The Seattle Daily Journal of Commerce had an interesting post recently positing that we might be seeing Seattle’s ‘biggest boom ever.’ At the least, it offers an essential thumbnail history of downtown construction booms of the past. Not only does Seattle have good bones, but it never allowed the hollowing out that has set back or outright destroyed so many American center cities.
It remains to be seen. But no question there are cranes all over, viable plans — not pipe dreams or hustles — for major new projects, strong employment numbers and a sense of prosperity that, if anything, is beyond what I saw when I arrived here in 2007, before the Great Recession hit.
There are important caveats. Mark’s Hallmark is closing its Fourth Avenue store after decades, another loss of a locally owned gem on this important thoroughfare. Distinctive local businesses, a backbone of a real city, are under great pressure, not least from hometown anaconda Amazon. Plenty of people are in low-wage jobs and working more than one job to get by.
Still, there’s no denying Seattle’s health, along with Bellevue and much of the Eastside. Why is this happening in “the lesser depression,” “secular stagnation,” these new hard times when so many cities and metropolitan areas are still underwater, much less the troubles in many smaller towns and rural areas not being fracked?
1. Amazon.com. The aforementioned neo-monopolist is our neo-monopolist. Thus, we get, what, 18,000 well-paying headquarters jobs (the company doesn’t break out precise numbers)? Amazon has filled up South Lake Union and leased space in downtown proper, and now it is starting its own (sadly boring) Denny Triangle towers.
This kind of economic engine comes along once every few decades, if a place is lucky. It also draws an asteroid belt of vendors, professional services firms, etc. As important, it attracts world talent.
2. Vulcan and South Lake Union. Hate Paul Allen if ye wish, ye grumpy ones. He could have put his money anywhere: Into cheap suburban sprawl in Vegas and Phoenix, for example. He chose to invest in his city.
Sure, he’s gotten subsidies, but suburbia’s most seeming “free market” accomplishments are heavily subsidized (freeways, flood control, new infrastructure, etc.) while carrying costly externalities (loss of farmland, high carbon emissions, inefficient and maddening commutes). Allen’s investments made Amazon’s 21st century urban technology campus (and the growing biomedical sector there) possible, along with other developments that help ensure the core’s vitality.
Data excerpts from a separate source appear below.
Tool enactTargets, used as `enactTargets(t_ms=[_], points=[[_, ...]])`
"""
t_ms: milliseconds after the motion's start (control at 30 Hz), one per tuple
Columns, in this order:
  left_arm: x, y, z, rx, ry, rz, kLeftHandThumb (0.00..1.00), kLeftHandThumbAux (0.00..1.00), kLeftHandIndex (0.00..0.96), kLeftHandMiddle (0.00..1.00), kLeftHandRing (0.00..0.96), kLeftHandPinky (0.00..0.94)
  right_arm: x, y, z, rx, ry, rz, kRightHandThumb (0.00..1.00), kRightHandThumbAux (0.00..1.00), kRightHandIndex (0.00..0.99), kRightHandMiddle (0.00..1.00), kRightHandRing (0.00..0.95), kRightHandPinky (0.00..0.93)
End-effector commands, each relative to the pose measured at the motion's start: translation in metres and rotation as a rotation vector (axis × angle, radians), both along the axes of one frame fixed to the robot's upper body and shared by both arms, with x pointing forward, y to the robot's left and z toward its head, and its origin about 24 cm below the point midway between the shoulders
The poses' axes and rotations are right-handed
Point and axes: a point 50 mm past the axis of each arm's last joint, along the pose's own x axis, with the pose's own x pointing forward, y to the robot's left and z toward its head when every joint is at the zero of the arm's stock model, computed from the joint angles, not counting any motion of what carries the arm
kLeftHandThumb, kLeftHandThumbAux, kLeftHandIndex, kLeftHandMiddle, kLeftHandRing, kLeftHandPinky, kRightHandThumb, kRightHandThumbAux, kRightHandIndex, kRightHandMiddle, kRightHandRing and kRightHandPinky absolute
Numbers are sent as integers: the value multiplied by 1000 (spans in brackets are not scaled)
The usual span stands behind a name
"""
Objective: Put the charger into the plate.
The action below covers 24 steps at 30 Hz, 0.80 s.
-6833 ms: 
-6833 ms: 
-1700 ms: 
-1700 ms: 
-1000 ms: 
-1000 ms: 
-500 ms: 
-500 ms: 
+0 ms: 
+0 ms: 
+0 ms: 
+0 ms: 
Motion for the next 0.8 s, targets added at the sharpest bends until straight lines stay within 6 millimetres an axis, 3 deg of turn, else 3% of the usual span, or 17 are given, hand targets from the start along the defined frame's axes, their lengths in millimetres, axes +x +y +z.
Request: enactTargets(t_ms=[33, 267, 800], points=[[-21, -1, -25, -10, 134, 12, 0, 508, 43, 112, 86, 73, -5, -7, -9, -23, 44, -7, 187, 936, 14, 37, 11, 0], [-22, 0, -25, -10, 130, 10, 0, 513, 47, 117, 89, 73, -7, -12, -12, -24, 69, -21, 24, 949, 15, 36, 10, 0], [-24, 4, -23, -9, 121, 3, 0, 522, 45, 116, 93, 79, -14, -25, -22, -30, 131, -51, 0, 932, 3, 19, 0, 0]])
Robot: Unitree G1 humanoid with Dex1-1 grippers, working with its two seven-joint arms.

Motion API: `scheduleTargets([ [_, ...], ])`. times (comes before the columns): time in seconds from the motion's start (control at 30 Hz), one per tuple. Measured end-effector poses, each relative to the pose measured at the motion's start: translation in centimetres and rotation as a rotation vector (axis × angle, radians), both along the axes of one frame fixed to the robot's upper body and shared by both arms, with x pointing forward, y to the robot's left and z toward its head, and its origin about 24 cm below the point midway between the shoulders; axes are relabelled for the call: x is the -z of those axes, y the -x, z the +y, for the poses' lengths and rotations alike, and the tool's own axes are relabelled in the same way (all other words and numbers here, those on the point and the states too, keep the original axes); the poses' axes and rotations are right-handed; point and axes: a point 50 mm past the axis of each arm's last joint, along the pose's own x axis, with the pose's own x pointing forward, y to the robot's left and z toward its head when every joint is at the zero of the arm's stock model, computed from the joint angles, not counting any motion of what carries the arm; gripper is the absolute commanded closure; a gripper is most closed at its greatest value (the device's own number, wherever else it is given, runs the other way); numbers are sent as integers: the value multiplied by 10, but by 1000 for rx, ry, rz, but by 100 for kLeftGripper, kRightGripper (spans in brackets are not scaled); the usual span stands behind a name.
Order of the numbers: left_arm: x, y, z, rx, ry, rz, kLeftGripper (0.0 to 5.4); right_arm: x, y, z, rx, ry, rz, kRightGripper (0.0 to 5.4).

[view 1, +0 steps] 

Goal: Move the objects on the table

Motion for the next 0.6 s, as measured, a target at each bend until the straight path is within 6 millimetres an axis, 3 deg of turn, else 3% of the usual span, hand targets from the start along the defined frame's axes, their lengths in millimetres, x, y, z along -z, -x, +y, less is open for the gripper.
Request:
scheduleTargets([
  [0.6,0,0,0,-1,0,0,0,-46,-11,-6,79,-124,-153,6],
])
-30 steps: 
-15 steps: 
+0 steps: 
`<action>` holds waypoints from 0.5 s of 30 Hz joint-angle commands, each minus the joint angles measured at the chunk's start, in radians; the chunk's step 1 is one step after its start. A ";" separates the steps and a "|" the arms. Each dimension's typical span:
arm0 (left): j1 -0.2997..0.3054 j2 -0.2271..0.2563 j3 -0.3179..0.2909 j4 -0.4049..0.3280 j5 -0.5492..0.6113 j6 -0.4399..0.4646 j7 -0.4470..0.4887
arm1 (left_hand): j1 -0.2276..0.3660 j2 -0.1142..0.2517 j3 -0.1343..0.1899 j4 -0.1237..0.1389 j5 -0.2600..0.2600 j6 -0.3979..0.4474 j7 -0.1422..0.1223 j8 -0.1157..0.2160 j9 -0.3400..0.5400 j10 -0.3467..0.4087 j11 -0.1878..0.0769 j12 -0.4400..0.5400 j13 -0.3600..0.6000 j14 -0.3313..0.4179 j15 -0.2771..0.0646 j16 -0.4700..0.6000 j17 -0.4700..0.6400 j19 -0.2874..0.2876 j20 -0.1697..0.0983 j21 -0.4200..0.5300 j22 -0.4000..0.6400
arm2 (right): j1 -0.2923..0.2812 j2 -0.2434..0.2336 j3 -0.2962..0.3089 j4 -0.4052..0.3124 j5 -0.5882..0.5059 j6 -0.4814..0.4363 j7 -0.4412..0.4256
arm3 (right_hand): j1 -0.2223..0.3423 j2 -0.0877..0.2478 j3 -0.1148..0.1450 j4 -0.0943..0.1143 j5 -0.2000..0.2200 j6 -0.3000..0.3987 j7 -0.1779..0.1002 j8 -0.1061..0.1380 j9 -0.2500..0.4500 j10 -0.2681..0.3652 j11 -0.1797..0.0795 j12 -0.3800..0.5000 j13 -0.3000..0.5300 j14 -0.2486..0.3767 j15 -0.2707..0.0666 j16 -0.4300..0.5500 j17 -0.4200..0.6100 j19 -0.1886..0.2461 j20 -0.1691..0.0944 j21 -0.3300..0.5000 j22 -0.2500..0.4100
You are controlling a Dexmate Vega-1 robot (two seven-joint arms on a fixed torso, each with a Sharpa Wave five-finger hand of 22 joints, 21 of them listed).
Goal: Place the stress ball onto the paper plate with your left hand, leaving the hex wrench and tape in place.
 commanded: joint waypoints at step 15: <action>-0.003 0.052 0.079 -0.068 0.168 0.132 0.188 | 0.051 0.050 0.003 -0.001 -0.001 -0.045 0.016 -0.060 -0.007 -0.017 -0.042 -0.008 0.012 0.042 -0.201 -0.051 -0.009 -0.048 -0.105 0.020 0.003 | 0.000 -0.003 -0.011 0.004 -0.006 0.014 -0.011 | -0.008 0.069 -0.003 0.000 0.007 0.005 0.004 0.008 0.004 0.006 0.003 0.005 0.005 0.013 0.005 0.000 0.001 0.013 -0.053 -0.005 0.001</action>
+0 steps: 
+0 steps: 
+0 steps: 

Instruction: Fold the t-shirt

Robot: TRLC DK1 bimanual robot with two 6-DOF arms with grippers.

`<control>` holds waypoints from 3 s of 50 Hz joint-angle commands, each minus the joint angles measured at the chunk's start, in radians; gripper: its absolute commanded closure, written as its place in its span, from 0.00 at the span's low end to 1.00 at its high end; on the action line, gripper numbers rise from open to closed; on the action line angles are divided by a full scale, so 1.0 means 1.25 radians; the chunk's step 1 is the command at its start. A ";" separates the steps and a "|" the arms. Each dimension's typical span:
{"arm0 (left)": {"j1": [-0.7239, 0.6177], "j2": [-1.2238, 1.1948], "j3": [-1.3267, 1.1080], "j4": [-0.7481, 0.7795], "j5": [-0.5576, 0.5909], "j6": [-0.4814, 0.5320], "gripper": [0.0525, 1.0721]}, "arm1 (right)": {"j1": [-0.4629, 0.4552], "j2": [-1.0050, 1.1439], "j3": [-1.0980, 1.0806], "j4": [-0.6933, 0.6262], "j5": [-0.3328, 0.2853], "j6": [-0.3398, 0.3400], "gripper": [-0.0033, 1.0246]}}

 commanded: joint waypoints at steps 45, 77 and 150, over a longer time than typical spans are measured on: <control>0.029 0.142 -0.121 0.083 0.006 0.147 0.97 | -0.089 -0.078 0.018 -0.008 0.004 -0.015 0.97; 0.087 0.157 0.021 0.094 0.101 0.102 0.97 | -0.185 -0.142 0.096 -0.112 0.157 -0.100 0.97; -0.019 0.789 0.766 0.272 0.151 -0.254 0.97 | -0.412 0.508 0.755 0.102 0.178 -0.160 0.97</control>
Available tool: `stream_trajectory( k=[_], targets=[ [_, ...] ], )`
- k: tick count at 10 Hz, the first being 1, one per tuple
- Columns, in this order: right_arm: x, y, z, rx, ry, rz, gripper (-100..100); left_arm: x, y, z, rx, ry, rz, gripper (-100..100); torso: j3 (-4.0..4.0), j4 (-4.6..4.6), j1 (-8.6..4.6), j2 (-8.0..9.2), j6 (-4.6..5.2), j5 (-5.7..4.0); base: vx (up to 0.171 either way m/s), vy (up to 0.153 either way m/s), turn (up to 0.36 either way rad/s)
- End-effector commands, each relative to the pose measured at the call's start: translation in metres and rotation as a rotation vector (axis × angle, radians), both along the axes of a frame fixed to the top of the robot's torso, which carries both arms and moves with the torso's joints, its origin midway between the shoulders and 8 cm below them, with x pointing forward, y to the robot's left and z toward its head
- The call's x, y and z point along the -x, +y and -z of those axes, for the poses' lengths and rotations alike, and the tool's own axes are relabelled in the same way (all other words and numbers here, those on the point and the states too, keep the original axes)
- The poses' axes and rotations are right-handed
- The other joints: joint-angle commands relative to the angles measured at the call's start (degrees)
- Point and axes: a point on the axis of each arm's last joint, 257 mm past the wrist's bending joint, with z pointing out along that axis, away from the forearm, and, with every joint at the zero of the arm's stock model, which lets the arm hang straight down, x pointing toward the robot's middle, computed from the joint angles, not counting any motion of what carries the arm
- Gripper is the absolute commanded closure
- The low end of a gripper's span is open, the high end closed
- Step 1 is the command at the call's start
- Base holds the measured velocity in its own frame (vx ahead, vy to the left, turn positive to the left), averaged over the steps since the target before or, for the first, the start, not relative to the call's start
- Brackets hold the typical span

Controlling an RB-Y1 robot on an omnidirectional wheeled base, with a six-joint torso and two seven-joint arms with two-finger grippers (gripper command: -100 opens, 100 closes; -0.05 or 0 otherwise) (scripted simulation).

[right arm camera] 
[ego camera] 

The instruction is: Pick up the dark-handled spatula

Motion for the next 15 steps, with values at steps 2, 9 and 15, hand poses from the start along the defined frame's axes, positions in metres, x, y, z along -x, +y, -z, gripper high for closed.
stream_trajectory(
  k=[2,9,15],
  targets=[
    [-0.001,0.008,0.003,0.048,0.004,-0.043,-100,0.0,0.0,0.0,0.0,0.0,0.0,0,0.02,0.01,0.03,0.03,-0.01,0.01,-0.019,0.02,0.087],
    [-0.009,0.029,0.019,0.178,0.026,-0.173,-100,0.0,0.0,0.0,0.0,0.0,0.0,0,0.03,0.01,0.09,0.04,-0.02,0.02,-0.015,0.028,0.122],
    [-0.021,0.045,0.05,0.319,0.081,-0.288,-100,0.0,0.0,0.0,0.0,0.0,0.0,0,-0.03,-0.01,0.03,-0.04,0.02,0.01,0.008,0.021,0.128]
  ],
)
Other cities would kill for such a civic steward. As Adam Smith would have said, Quitcherbitchin’.
3. The Bill and Melinda Gates Foundation. Civic stewards, again — they are one of Seattle’s greatest strengths. In this case, the other Microsoft co-founder located the world’s most powerful non-profit’s edgy headquarters in the heart of the city and in the midst of the Great Recession. This is another talent-magnet, in world health. The influence and money that come out of those boomerang buildings are vast and growing — and again, there’s an ecosystem of other outfits drawn to be near the mother ship.
4. Tech centers are thriving. From San Francisco’s ascent to Austin’s continuing unique vibe, cities that have both the talents and infrastructure in place, along with urban cool, are booming. Seattle is among the tops — if only BillG would endow a second research university here, we’d really be set. (The other cities really running counter to the new hard times are energy centers).
5. Boeing. Like our Chicago welfare queen or not — and there’s much about which to be concerned — but Boeing’s continued massive presence in the Puget Sound region is a cushion of high manufacturing wages, engineering talent, export heft and center of the aerospace ecosystem that no other metro enjoys.
6. Headquarters. Your paycheck might be stagnant, if you have one, but most larger American companies are doing better than ever: Record profits, record cash on hand, high-paid employees and restless executives that leave and start new companies. A metro that has a bunch, such as Seattle, is going to benefit. (Now, if we can keep Wall Street from breaking up Microsoft and carting a big part of it to the Valley of Heart’s Delight).
Biggest boom ever? We’ll see. Even the ports of Seattle and Tacoma are talking to each other. Pigs fly. Unlike previous booms, however, we don’t have a strong American economy at our backs. Indeed, much fragility is out there. But like the Super Bowl Parade yesterday, enjoy this moment. It’s rare and fortunate.